**What the exercise asks**
Bring together all lines of the material below that contain the string "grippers".

######

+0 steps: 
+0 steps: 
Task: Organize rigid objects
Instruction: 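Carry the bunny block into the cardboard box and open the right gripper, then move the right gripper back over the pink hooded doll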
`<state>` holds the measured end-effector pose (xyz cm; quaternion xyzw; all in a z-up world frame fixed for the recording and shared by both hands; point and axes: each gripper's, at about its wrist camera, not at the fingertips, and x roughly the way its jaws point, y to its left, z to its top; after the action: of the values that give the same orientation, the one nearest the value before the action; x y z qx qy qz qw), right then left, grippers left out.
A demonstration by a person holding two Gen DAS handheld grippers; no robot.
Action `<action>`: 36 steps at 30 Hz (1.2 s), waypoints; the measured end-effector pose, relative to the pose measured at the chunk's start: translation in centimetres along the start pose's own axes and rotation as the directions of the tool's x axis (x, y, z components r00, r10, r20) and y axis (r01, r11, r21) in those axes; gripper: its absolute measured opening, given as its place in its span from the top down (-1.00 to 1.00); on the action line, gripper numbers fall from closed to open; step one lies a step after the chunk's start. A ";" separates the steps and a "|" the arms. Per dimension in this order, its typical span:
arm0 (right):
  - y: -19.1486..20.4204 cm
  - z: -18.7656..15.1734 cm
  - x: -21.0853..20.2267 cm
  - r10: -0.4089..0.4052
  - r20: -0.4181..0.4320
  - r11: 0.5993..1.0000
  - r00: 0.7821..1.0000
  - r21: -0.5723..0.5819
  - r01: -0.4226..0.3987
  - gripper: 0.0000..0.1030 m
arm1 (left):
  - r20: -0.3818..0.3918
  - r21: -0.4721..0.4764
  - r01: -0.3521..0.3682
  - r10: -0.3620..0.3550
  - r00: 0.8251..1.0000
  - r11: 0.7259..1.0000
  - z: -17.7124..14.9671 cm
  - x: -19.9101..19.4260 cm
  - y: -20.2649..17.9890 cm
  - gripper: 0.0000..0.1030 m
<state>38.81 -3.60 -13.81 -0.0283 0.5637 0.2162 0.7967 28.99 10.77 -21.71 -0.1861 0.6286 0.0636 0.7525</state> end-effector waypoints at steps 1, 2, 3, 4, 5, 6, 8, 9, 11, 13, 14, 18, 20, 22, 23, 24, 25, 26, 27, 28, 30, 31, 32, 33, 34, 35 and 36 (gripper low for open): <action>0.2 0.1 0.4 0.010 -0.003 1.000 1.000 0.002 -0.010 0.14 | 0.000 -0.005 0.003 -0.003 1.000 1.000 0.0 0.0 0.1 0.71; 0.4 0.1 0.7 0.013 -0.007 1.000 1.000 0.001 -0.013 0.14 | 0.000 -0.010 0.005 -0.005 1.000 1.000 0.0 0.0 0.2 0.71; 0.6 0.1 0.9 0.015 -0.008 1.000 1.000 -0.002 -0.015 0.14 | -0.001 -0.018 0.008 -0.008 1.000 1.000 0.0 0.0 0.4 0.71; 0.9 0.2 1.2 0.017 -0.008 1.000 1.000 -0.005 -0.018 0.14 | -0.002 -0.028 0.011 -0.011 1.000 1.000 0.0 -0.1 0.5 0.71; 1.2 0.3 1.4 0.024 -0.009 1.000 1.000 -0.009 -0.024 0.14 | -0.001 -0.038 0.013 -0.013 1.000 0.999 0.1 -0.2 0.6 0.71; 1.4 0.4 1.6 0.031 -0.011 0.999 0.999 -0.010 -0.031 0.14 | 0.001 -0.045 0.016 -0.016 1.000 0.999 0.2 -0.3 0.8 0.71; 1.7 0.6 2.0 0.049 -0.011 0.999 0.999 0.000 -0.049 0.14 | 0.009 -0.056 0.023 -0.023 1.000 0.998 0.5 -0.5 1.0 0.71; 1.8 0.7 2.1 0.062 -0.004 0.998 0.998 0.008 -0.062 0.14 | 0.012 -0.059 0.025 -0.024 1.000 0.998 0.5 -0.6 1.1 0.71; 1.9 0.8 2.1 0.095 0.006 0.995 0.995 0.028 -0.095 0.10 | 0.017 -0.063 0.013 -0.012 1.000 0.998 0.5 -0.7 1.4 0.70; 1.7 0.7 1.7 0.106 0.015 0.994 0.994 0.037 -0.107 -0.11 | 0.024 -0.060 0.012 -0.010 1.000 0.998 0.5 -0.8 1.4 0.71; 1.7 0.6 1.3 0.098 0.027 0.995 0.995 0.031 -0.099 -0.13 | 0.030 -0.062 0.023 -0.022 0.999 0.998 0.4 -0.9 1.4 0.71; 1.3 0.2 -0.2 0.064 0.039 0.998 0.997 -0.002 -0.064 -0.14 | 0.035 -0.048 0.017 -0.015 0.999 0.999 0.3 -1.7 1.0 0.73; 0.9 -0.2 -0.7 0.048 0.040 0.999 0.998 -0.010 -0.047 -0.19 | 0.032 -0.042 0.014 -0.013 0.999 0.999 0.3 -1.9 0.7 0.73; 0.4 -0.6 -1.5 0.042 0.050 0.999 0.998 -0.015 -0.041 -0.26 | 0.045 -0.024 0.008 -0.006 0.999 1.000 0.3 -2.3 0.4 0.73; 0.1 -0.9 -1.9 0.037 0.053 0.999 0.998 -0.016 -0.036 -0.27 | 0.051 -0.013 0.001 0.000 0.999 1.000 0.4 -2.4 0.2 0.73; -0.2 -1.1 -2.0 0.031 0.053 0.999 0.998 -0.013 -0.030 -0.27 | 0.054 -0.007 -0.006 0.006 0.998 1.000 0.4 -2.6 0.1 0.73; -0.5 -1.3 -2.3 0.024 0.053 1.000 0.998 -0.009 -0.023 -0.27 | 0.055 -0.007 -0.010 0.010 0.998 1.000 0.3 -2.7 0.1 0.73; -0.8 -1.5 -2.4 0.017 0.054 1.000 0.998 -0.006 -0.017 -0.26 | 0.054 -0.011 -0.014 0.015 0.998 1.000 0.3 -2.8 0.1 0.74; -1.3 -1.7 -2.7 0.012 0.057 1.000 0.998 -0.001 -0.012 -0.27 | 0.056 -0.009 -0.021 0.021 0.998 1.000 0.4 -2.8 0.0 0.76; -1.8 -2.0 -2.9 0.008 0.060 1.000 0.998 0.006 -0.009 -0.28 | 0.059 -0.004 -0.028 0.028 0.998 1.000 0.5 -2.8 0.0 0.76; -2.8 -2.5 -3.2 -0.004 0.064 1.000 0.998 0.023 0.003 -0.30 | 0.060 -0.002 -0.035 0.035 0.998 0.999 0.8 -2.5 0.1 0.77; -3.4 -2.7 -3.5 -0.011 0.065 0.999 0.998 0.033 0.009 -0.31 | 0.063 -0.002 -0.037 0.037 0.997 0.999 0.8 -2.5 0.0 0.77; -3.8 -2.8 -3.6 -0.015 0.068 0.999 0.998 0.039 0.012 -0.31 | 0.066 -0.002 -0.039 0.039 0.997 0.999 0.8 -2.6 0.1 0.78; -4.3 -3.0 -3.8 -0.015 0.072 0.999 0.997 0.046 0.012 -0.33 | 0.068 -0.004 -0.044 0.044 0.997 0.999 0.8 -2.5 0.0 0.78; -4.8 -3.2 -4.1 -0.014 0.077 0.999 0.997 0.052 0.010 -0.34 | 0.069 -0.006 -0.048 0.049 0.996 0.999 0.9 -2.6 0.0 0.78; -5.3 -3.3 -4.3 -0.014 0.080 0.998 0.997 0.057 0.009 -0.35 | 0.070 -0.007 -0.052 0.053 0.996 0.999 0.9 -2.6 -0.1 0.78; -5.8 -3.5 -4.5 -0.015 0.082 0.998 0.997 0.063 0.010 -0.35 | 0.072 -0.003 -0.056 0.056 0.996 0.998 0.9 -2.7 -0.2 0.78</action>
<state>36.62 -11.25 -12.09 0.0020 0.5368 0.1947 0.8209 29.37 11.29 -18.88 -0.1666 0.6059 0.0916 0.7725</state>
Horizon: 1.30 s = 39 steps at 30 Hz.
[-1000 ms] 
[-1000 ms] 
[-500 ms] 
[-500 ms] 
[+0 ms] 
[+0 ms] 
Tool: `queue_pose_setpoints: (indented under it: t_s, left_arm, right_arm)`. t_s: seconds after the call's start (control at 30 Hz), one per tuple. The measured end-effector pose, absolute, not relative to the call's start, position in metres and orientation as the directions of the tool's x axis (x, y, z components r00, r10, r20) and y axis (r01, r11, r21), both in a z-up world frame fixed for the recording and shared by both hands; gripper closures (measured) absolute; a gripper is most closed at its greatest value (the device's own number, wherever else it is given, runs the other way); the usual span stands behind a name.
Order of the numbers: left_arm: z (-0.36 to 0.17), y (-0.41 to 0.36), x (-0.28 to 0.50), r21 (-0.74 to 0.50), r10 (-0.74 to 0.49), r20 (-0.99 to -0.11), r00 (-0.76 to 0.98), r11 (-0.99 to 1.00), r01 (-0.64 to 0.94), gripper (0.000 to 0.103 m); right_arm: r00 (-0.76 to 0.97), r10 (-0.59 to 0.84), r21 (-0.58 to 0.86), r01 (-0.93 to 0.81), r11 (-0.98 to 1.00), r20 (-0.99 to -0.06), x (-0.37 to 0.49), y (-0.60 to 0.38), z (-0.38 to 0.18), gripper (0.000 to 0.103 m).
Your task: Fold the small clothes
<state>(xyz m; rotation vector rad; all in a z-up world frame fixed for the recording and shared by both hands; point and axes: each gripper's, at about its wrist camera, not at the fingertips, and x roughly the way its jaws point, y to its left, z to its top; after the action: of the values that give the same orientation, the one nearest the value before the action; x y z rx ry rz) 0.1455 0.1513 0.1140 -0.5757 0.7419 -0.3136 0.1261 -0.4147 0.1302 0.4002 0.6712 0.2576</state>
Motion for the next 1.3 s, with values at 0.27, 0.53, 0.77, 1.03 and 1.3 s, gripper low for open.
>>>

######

**Answer space**
`<state>` holds the measured end-effector pose (xyz cm; quaternion xyzw; all in a z-up world frame fixed for the recording and shared by both hands; point and axes: each gripper's, at about its wrist camera, not at the fingertips, and x roughly the way its jaws point, y to its left, z to its top; after the action: of the values that give the same orientation, the one nearest the value before the action; x y z qx qy qz qw), right then left, grippers left out.
A demonstration by a person holding two Gen DAS handheld grippers; no robot.

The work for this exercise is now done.